Work request
Return every line below exactly.

[[ Data block open ]]

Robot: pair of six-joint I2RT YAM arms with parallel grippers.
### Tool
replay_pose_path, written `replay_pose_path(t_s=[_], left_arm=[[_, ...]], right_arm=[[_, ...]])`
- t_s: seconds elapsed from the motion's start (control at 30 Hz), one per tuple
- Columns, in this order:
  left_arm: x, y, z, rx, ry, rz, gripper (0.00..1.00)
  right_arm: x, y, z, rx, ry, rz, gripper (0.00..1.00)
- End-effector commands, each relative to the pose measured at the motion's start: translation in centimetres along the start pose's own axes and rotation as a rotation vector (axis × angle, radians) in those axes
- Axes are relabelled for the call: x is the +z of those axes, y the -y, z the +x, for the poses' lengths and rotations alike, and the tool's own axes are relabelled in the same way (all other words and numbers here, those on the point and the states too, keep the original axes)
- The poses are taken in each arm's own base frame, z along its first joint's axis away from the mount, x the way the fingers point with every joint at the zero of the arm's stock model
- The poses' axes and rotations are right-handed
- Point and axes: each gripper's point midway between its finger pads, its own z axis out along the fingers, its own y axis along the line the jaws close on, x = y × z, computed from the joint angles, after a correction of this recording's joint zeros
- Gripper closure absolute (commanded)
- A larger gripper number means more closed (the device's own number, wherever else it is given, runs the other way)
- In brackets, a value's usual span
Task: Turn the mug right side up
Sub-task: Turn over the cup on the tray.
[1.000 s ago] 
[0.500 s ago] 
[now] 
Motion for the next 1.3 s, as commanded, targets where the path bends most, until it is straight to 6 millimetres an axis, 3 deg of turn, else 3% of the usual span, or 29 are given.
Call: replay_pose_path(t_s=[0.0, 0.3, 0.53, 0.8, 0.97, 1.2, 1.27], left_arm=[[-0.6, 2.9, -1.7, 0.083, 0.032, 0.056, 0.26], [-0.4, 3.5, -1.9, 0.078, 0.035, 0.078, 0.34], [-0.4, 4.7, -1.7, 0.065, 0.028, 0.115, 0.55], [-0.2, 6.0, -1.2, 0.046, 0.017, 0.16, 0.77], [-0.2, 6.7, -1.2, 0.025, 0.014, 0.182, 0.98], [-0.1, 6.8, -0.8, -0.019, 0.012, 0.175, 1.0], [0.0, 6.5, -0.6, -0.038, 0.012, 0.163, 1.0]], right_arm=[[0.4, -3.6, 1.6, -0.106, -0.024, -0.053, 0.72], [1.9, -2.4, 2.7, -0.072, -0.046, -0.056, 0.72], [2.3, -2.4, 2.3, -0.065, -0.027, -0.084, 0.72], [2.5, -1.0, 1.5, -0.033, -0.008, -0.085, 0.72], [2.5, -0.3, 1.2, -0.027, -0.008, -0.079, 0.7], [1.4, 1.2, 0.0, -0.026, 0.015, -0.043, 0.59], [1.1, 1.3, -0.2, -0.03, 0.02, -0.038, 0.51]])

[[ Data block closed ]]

Exercise solution
Robot: pair of six-joint I2RT YAM arms with parallel grippers.
### Tool
replay_pose_path, written `replay_pose_path(t_s=[_], left_arm=[[_, ...]], right_arm=[[_, ...]])`
- t_s: seconds elapsed from the motion's start (control at 30 Hz), one per tuple
- Columns, in this order:
  left_arm: x, y, z, rx, ry, rz, gripper (0.00..1.00)
  right_arm: x, y, z, rx, ry, rz, gripper (0.00..1.00)
- End-effector commands, each relative to the pose measured at the motion's start: translation in centimetres along the start pose's own axes and rotation as a rotation vector (axis × angle, radians) in those axes
- Axes are relabelled for the call: x is the +z of those axes, y the -y, z the +x, for the poses' lengths and rotations alike, and the tool's own axes are relabelled in the same way (all other words and numbers here, those on the point and the states too, keep the original axes)
- The poses are taken in each arm's own base frame, z along its first joint's axis away from the mount, x the way the fingers point with every joint at the zero of the arm's stock model
- The poses' axes and rotations are right-handed
- Point and axes: each gripper's point midway between its finger pads, its own z axis out along the fingers, its own y axis along the line the jaws close on, x = y × z, computed from the joint angles, after a correction of this recording's joint zeros
- Gripper closure absolute (commanded)
- A larger gripper number means more closed (the device's own number, wherever else it is given, runs the other way)
- In brackets, a value's usual span
Task: Turn the mug right side up
Sub-task: Turn over the cup on the tray.
[1.000 s ago] 
[0.500 s ago] 
[now] 
Motion for the next 1.3 s, as commanded, targets where the path bends most, until it is straight to 6 millimetres an axis, 3 deg of turn, else 3% of the usual span, or 29 are given.
Call: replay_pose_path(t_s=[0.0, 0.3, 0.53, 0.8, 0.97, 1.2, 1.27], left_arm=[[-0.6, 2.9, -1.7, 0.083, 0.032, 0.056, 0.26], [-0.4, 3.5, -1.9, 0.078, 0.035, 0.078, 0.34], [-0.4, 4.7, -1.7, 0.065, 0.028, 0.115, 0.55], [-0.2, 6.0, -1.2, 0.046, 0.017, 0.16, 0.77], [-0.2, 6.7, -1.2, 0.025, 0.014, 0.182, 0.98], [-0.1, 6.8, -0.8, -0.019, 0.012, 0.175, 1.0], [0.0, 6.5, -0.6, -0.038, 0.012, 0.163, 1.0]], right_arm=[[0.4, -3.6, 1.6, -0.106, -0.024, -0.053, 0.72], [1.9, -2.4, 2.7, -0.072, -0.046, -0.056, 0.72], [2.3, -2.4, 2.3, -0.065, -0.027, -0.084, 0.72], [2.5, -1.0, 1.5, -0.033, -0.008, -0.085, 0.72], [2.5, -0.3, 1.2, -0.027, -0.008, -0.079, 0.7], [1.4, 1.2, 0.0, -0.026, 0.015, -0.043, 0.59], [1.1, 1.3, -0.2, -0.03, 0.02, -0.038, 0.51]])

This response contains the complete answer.